I have actively carried out research and published in five distinct main areas of research:
1. Desorption (release) of organic chemicals from soils and sediments (PhD research 1994-1999); Institute for Inland Water Management and Waste Water Treatment, Lelystad, The Netherlands)
The aim of the research was to investigate the extent of slow desorption that soils and sediments can exhibit, and the impact that this slow desorption can have on bioaccumulation and biodegradation. The most important merits of the research were i) the development of the “Tenax method”, still recognized world-wide as the most suitable desorption method, and ii) the discovery of the close connection between slowly desorbing fractions and the extent of possible microbial biodegradation.

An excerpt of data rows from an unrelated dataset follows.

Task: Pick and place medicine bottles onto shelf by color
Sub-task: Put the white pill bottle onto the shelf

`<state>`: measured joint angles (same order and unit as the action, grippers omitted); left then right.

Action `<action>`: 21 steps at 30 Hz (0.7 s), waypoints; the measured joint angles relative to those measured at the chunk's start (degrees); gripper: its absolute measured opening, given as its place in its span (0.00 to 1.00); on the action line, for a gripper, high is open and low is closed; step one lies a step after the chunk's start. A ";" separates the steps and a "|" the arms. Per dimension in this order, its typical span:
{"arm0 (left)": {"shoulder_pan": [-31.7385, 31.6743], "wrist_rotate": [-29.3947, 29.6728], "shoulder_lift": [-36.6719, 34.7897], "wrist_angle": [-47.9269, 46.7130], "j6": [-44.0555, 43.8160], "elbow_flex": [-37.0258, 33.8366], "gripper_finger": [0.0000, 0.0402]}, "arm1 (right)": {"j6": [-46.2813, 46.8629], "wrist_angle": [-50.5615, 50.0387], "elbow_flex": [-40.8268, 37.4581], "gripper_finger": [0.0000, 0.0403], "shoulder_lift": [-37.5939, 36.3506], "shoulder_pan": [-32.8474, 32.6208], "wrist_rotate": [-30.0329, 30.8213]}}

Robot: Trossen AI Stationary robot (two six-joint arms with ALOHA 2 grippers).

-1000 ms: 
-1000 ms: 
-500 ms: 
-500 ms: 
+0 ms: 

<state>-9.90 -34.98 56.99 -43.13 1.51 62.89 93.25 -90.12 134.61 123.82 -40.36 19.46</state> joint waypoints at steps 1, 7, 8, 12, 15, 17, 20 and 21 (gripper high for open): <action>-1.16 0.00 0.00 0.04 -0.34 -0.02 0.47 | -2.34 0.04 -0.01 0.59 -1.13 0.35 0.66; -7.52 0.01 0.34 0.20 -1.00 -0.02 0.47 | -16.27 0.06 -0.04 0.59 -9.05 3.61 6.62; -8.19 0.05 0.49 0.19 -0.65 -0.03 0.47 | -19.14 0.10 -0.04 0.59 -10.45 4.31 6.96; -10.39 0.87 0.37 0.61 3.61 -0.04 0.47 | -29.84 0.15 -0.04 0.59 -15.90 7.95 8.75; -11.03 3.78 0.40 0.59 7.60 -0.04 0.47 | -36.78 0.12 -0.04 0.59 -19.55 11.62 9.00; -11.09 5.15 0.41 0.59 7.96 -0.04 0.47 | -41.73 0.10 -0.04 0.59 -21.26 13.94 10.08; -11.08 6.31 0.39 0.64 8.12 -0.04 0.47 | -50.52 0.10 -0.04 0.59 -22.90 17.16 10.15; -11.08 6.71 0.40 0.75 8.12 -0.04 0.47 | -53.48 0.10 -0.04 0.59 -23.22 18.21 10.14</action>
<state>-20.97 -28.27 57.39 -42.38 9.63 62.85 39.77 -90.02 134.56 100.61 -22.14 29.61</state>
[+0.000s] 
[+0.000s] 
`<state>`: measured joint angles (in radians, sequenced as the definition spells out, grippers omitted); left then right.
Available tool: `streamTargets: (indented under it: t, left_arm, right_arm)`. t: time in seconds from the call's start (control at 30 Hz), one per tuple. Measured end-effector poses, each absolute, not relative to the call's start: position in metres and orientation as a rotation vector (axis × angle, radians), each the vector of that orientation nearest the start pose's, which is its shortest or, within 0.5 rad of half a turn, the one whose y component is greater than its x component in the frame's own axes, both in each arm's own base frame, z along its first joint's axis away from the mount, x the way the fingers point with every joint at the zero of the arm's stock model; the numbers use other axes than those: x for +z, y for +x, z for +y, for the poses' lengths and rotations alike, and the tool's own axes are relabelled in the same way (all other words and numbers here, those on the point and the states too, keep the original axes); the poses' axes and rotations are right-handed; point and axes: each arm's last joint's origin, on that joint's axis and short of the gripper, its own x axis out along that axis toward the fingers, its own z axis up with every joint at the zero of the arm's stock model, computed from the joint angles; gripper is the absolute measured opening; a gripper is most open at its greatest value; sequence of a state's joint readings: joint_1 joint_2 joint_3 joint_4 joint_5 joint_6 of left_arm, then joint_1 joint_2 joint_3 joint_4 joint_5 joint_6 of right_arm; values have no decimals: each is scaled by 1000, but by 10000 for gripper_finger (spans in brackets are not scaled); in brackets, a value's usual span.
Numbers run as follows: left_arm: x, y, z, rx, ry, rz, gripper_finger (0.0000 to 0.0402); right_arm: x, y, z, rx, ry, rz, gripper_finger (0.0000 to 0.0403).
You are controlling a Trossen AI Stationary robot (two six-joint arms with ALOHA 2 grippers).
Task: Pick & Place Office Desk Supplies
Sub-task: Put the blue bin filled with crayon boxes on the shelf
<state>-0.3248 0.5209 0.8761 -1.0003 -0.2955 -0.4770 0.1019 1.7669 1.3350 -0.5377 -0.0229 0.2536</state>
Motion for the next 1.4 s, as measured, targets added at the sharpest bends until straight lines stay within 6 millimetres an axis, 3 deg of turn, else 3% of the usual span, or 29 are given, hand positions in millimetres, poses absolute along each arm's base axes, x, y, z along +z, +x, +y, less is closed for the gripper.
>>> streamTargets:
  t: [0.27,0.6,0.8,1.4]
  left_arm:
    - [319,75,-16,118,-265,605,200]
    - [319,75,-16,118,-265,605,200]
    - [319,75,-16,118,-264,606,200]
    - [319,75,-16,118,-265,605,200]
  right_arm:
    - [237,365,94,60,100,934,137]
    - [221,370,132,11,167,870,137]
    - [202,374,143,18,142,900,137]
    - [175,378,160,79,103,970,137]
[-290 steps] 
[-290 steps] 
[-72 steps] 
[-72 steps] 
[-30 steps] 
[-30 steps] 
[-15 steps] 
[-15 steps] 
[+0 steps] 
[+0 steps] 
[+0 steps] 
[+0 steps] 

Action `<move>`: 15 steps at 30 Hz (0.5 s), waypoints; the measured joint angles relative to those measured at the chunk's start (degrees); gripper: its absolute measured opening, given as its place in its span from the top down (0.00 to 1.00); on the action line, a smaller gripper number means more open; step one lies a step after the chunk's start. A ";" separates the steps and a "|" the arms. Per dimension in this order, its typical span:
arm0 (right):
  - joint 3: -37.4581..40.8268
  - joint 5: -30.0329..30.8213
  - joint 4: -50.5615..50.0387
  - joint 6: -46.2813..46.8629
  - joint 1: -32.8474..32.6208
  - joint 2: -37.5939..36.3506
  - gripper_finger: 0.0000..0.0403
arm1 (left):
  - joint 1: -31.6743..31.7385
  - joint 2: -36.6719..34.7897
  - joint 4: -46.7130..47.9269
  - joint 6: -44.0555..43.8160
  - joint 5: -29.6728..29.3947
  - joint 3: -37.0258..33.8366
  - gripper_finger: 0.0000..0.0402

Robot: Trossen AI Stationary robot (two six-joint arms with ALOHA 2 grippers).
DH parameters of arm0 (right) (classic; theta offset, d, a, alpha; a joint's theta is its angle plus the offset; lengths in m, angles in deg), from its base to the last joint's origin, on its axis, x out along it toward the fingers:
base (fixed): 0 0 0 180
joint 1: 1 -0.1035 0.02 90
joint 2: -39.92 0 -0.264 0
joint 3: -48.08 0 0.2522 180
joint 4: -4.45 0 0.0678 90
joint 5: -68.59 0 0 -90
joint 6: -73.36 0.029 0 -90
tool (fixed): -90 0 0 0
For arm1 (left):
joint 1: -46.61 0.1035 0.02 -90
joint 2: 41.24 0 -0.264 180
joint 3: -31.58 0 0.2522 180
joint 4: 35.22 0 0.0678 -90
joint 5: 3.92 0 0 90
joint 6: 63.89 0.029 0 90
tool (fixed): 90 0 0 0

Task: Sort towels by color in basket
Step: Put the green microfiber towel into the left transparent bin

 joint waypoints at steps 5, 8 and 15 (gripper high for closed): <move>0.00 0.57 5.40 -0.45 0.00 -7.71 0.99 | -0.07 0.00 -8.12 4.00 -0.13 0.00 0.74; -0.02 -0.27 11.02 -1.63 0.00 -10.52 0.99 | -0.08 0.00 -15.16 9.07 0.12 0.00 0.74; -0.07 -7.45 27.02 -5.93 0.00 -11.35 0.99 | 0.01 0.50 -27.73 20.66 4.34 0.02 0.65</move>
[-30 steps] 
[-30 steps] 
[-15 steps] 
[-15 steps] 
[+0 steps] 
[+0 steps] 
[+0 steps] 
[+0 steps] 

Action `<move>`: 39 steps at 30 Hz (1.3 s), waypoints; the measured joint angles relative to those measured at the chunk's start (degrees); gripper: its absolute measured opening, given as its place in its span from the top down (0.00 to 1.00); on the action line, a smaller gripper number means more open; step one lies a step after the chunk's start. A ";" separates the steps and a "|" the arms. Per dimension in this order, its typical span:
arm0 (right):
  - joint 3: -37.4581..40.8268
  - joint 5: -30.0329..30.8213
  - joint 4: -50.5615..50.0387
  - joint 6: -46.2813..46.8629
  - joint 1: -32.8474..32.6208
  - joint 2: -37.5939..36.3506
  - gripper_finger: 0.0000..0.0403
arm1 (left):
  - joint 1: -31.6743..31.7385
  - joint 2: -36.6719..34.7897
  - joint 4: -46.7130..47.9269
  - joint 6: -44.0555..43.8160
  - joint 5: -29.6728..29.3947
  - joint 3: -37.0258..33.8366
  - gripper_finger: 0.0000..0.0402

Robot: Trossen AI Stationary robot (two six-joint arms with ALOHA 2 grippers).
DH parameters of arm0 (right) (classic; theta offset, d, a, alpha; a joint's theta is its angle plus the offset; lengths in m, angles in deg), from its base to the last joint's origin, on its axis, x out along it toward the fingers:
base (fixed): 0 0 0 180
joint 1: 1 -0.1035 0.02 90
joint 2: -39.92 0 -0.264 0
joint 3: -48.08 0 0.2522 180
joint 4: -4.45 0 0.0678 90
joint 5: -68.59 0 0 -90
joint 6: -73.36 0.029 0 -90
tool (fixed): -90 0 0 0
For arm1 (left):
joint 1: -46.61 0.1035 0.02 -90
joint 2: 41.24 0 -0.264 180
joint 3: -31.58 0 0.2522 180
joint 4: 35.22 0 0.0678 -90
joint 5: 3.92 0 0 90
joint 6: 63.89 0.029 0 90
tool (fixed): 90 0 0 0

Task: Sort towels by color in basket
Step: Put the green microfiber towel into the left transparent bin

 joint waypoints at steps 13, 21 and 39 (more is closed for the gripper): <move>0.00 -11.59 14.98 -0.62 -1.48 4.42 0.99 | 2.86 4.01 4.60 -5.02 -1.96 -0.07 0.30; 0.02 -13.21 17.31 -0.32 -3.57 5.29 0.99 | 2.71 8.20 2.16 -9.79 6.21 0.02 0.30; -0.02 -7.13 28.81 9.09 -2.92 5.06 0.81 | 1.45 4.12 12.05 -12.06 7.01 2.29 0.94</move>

2. Development of an improved human and ecotoxicological risk assessment system (Ministry of Transport and Public Works, The Netherlands, 2000-2002)
The main aim of the work was to identify the weaknesses in the current risk assessment system in The Netherlands, but also internationally. In addition suggestions for improvement of the system were made. The work comprised heavy metals as well as organic compounds, chemical as well as biological risk assessment, and water/sediments as well as terrestrial ecosystems. The work resulted in a comprehensive report that has served as a template for changes in the risk assessment framework in The Netherlands 2002-2008.
3. The impact of black carbon (soot and charcoal) on the sorption of organic compounds (Post-doctoral research, Stockholm University, 2002-2004):
The aim of the research was to investigate the impact that black carbon can have on the binding of PAHs, PCBs and dioxins to soil and sediment. It was shown that black carbon can increase binding strengths by a factor of 10-100, and that it thus can have a tremendous effect on aqueous concentrations and actual risk of organic pollutants (these can be lowered by a factor of 10-100). The main merit of this research was that it took the concept of black carbon sorption to the environmental level: previously it had been known that pure soot sorbed strongly, but it was unknown to what extent the environmentally present black carbon would impact overall binding strength. Research carried out under the supervision of Dr. Örjan Gustafsson, but many elements were own ideas/setup.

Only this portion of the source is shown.